A faithful copy of the entire listing is what is needed.

===

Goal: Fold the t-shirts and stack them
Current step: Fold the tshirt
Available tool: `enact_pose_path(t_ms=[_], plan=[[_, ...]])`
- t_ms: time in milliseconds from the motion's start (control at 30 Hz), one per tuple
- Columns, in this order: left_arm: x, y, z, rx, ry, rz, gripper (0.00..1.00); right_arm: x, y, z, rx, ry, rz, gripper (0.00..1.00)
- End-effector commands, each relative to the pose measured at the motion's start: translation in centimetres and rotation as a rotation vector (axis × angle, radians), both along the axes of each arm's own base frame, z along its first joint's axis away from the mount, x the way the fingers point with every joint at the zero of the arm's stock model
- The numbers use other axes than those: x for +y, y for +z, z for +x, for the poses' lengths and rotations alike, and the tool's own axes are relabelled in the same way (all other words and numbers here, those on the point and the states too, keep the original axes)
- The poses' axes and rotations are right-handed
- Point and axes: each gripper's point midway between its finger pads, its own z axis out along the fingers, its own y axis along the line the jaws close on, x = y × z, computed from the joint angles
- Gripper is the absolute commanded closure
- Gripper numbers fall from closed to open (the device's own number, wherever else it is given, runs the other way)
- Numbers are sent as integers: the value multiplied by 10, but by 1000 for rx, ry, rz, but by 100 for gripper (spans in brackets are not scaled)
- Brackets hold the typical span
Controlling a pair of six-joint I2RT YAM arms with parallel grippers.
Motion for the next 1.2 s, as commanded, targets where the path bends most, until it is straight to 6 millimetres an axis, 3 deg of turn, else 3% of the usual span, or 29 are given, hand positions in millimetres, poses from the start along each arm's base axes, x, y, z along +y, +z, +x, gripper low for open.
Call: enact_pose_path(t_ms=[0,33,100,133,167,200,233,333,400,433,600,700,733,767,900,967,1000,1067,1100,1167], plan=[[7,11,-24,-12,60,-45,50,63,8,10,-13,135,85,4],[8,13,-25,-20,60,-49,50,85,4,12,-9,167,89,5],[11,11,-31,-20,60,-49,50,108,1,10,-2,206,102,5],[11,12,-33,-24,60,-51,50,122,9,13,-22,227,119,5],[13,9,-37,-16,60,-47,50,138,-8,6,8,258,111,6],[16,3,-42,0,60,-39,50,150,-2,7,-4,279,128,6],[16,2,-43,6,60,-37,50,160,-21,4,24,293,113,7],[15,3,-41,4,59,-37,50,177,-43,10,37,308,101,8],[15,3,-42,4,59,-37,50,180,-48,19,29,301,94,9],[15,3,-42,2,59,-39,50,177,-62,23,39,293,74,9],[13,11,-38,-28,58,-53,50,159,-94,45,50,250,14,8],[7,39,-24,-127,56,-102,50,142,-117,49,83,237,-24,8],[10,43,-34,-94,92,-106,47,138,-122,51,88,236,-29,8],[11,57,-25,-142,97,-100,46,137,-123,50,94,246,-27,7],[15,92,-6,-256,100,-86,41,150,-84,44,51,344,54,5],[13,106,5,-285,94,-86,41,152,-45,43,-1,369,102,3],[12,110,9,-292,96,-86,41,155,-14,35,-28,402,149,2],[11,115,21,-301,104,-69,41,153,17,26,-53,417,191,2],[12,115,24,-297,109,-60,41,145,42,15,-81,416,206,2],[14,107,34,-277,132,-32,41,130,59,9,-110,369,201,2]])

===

§ **Response**
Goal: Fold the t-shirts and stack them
Current step: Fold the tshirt
Available tool: `enact_pose_path(t_ms=[_], plan=[[_, ...]])`
- t_ms: time in milliseconds from the motion's start (control at 30 Hz), one per tuple
- Columns, in this order: left_arm: x, y, z, rx, ry, rz, gripper (0.00..1.00); right_arm: x, y, z, rx, ry, rz, gripper (0.00..1.00)
- End-effector commands, each relative to the pose measured at the motion's start: translation in centimetres and rotation as a rotation vector (axis × angle, radians), both along the axes of each arm's own base frame, z along its first joint's axis away from the mount, x the way the fingers point with every joint at the zero of the arm's stock model
- The numbers use other axes than those: x for +y, y for +z, z for +x, for the poses' lengths and rotations alike, and the tool's own axes are relabelled in the same way (all other words and numbers here, those on the point and the states too, keep the original axes)
- The poses' axes and rotations are right-handed
- Point and axes: each gripper's point midway between its finger pads, its own z axis out along the fingers, its own y axis along the line the jaws close on, x = y × z, computed from the joint angles
- Gripper is the absolute commanded closure
- Gripper numbers fall from closed to open (the device's own number, wherever else it is given, runs the other way)
- Numbers are sent as integers: the value multiplied by 10, but by 1000 for rx, ry, rz, but by 100 for gripper (spans in brackets are not scaled)
- Brackets hold the typical span
Controlling a pair of six-joint I2RT YAM arms with parallel grippers.
Motion for the next 1.2 s, as commanded, targets where the path bends most, until it is straight to 6 millimetres an axis, 3 deg of turn, else 3% of the usual span, or 29 are given, hand positions in millimetres, poses from the start along each arm's base axes, x, y, z along +y, +z, +x, gripper low for open.
Call: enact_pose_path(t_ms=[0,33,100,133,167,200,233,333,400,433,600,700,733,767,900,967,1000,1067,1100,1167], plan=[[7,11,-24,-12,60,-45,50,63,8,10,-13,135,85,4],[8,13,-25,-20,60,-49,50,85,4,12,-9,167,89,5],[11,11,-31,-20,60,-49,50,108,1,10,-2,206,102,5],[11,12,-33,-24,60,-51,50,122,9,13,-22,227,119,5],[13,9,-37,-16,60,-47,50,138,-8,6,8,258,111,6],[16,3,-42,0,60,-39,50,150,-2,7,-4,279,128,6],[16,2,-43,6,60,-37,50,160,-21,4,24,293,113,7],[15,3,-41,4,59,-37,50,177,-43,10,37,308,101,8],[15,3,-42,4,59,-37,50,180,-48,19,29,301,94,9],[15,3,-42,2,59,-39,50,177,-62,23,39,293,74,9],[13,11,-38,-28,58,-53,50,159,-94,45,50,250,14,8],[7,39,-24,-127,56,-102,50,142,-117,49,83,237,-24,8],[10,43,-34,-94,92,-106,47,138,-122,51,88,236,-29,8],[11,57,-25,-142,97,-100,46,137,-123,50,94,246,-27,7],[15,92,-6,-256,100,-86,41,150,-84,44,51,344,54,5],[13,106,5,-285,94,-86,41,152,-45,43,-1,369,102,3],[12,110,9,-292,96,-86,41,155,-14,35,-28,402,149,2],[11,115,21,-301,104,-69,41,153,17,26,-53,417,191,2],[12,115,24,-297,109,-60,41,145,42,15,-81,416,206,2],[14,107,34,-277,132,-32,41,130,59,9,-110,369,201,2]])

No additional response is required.